The task => In the data below, which lines hold "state"? Copy every one.

Data below =>
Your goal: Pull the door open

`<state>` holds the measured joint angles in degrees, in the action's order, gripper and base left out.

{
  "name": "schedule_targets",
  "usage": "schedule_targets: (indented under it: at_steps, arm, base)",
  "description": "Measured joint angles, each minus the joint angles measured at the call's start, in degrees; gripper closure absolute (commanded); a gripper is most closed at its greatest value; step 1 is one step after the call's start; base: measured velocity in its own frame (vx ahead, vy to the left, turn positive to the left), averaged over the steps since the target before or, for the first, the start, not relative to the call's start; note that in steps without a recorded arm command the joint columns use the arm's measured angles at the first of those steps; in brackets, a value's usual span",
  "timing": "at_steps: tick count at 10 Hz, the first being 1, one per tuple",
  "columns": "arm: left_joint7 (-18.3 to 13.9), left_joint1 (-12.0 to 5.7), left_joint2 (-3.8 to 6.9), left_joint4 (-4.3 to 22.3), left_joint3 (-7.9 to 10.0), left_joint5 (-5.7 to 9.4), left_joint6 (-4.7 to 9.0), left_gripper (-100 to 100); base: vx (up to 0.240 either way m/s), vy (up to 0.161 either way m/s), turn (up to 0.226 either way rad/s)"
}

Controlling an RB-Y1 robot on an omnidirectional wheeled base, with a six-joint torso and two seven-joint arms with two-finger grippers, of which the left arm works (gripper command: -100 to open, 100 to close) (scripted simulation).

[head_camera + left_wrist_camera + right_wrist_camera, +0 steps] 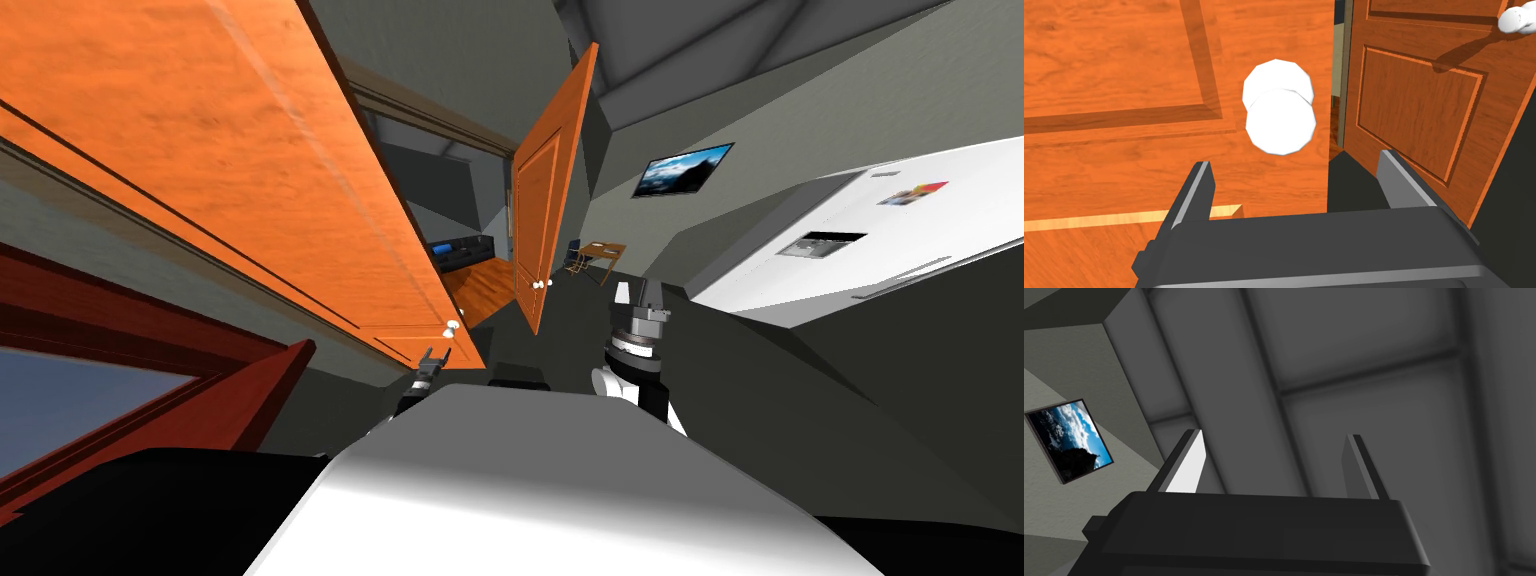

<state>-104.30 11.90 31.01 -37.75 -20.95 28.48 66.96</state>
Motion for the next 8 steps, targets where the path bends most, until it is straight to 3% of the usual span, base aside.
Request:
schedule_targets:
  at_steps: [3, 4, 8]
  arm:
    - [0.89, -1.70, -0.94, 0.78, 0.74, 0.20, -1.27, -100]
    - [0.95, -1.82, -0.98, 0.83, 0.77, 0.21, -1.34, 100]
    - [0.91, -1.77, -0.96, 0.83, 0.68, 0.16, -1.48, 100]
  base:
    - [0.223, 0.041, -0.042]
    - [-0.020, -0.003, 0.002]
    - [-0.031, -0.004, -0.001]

Answer space =>
`<state>` holds the measured joint angles in degrees, in the action's order, gripper and base left out.
<state>-104.30 11.90 31.01 -37.75 -20.95 28.48 66.96</state>

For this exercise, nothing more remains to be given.